An analysis of our first large scale search ( Wang, S. , et. al. submitted to J. Med. Chem. ) showed that a number of false positive hits were due to structures that only satisfied the query in a high energy conformation. The presence of high energy hits is not surprising because the only criterion for judging the acceptability of a conformation was a simple set of rules. For a large database it isn't practical to do a full energy calculation for every conformation generated. The Chem-X program provides a compromise in the form of a simple "bump-check", which simply calulates the number of atom pairs that have overlapping VdW radii [Chem-X manual, Section 14.4]. This is only done on conformations that are accepted by the conformational rules. We wanted to see if implementing this type of energy calculation would cut down on the number of high energy hits while leaving us with a search fast enough to practically search our large database. We tested this by altering the search setup and searching a small database of structures that had been subjected to a conformational search with MM energy calculation.

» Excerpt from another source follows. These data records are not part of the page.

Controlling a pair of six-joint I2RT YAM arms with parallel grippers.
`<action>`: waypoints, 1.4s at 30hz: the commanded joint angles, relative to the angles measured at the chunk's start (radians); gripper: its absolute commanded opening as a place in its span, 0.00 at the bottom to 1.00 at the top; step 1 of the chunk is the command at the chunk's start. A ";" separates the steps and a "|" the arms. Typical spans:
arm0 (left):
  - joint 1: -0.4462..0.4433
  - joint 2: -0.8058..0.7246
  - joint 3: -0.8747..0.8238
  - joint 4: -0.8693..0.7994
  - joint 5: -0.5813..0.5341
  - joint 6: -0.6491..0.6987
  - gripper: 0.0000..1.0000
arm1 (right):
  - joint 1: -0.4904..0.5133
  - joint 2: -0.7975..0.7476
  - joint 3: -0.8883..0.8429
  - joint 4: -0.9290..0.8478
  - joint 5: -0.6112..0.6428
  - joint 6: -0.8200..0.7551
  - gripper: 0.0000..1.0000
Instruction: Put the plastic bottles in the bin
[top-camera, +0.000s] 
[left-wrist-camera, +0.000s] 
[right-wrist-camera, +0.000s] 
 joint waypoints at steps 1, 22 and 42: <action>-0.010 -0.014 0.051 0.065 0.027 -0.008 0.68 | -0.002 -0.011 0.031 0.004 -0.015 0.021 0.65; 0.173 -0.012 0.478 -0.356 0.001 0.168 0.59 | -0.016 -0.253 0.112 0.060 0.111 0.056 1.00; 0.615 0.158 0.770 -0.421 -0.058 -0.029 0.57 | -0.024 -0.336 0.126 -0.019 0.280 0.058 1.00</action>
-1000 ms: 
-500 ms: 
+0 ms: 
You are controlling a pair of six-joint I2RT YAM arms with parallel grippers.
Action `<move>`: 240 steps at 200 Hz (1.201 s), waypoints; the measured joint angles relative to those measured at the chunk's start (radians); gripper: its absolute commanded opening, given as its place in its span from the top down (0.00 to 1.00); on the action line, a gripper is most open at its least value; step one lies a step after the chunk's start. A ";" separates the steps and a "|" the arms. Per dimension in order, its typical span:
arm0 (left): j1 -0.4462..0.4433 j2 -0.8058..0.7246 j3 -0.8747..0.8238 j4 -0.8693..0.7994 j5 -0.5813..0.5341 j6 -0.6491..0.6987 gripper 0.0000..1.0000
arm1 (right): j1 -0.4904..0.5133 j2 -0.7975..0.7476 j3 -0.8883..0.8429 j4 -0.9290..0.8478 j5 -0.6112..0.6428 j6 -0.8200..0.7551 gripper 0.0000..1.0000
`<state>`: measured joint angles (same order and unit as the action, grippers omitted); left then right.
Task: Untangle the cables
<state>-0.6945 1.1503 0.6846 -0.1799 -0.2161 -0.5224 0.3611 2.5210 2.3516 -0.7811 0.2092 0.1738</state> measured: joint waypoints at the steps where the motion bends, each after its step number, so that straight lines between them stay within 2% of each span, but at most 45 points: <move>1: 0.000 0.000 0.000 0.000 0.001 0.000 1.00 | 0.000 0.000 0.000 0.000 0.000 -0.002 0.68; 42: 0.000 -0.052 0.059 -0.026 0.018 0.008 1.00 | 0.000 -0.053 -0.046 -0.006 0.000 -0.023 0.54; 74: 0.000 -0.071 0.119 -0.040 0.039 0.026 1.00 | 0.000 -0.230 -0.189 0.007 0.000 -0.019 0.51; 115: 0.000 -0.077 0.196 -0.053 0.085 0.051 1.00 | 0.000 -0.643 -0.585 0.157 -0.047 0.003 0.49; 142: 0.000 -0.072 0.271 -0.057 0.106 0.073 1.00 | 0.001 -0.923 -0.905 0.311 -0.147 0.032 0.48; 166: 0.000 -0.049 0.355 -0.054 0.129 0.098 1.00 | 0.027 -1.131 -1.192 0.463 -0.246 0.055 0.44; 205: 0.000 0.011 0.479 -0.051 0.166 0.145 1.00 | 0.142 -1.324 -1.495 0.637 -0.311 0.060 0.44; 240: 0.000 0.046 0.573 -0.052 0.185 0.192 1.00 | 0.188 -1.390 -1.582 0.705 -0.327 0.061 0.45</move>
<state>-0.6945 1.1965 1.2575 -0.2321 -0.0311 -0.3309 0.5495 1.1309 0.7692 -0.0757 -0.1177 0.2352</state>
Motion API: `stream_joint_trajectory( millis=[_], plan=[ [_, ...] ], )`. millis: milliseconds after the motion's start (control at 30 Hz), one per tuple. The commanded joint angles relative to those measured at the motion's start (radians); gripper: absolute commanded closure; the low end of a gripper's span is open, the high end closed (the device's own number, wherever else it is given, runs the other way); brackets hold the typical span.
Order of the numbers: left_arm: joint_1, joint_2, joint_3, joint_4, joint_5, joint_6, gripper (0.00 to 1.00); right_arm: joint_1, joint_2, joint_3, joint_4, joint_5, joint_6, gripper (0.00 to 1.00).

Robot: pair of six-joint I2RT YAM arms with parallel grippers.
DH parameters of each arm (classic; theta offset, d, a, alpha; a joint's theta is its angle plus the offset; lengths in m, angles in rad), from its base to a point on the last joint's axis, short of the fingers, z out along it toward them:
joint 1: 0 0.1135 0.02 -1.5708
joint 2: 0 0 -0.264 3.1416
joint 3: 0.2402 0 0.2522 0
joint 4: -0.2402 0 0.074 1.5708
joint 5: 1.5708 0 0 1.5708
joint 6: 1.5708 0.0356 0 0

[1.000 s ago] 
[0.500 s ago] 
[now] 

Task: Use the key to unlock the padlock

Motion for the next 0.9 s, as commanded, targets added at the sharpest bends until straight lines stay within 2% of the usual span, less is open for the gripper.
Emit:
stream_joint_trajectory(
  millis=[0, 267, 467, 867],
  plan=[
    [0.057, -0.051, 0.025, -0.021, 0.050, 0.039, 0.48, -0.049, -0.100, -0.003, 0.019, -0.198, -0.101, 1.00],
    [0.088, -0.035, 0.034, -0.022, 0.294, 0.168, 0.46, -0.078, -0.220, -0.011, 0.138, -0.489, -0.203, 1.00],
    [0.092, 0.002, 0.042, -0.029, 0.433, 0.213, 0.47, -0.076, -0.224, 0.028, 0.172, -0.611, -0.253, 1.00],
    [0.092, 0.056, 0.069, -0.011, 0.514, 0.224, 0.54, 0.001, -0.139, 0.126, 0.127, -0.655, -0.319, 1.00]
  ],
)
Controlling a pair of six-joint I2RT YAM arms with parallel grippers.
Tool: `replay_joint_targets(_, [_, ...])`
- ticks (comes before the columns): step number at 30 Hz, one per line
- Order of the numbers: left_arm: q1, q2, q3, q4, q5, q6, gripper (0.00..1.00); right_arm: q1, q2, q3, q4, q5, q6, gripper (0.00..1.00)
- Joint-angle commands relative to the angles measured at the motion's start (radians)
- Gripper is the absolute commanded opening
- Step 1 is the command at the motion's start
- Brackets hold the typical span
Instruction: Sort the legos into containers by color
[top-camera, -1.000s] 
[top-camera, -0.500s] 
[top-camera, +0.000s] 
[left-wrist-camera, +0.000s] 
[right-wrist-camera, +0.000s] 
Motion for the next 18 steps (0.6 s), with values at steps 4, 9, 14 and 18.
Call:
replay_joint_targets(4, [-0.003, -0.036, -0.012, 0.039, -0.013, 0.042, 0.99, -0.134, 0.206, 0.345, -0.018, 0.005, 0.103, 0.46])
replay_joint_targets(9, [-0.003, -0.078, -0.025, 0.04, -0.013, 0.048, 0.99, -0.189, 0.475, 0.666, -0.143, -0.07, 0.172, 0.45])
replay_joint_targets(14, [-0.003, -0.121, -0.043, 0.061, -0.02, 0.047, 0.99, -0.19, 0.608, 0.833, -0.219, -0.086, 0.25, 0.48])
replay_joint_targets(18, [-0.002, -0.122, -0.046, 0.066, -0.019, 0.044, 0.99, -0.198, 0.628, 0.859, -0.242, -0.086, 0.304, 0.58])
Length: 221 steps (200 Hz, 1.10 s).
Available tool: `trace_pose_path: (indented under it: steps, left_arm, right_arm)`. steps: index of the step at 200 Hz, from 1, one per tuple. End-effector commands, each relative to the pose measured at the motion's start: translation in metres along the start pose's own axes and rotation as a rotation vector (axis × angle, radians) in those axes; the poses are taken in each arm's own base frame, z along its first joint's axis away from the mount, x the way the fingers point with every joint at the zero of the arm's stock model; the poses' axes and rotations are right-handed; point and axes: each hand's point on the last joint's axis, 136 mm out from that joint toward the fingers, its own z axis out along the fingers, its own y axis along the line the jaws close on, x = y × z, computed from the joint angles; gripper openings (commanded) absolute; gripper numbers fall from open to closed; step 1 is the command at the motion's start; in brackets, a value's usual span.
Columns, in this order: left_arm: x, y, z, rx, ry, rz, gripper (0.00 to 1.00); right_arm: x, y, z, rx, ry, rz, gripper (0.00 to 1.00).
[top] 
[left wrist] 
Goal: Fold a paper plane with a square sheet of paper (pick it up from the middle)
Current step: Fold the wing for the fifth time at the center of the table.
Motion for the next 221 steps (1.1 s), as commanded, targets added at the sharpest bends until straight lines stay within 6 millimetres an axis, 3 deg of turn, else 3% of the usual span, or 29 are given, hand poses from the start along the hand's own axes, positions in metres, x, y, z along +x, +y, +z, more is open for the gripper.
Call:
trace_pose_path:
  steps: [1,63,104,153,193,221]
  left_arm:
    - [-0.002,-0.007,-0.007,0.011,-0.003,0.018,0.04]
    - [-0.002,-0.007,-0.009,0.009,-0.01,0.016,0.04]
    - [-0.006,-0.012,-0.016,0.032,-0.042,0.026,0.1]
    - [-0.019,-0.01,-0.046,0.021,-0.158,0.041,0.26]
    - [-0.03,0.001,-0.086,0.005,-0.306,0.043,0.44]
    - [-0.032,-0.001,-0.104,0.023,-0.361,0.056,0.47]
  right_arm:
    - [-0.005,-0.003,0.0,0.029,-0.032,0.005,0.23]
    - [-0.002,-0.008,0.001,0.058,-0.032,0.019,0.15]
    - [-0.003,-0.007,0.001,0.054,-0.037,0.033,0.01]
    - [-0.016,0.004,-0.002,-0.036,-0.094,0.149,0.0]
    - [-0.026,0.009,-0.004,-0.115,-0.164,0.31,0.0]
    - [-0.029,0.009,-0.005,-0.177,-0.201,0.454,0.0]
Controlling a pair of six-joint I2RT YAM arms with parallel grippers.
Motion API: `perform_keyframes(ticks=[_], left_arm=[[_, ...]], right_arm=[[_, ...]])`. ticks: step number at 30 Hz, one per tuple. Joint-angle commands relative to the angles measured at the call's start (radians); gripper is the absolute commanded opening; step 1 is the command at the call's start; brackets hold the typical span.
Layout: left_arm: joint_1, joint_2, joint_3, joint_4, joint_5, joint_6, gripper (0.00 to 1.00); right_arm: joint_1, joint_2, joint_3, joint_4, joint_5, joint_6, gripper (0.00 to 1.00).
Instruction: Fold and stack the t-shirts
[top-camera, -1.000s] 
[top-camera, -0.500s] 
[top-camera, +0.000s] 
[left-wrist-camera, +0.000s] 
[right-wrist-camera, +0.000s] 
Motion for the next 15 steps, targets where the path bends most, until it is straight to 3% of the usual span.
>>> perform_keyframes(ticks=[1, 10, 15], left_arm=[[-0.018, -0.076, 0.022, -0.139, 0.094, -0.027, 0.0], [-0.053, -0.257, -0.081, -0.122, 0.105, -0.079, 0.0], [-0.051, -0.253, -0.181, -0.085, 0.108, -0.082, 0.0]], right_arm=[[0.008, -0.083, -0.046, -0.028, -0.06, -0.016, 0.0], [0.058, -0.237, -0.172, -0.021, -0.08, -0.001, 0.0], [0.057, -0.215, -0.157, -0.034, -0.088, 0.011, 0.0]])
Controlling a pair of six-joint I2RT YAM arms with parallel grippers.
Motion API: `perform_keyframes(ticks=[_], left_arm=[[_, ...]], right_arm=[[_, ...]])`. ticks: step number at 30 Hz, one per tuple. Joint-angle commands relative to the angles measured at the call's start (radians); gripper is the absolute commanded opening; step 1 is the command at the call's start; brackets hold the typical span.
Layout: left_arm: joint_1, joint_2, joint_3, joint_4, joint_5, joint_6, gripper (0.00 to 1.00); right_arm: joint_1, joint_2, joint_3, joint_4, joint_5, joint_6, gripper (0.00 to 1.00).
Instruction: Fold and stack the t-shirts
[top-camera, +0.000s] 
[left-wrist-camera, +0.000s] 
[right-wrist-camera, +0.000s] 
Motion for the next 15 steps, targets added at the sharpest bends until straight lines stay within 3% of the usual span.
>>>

We found that simply turning the bump-check calculation on was not satisfactory. Although it did cut down on the number of high energy hits, many low energy hits were also missed. We felt that the reason for this, as well as the problem with molecules that had no acceptable conformations, was that the structure built by the Chem-X builder was a poor starting point for the conformational search. In order to get a better starting point we instituted a pre-conformational keying step. The aim in this step was to find the most open ( within a fairly small search range ) starting conformation for the conformational keying step. In the conformational keying step the number of points around the SINGLE, ALPHA, and CONJUGATED bond types was increased to six. With these changes in place, we searched the small database of structures that had been modelled and found 6 hits out of the 7 structures ( 86%) with good low energy fits to the query ( RMS < 0.4 ), 8 hits out of the 19 structures (42%) with moderate low energy fits ( 0.4 < RMS < 1.0 ) and 2 hits out of the 9 structures ( 22% ) with poor low energy fits ( RMS > 1.0 ). Thus this search strategy, at least for this set of compounds, is able to reduce the number of high energy hits while retaining almost all the good low energy hits.

We used this setup to key the updated database ( see generate_3d_keys.log ). With the maximum number of rotatable bonds increased to 100, we now only lost 0.04% of the database to this limit. We also found that now only 0.5% of the molecules in the database had no acceptable conformations.

We estimate that the CPU time for conformationally keying our entire database with this search strategy would increase by about a factor five. Because the pre-key step only needs to be done once and because with the contacted conformations excluded, the key search step becomes somewhat more selective, the search time would only increase by about a factor of two or three. This means that a typical search of the entire database would take 6-8 days of CPU time to complete.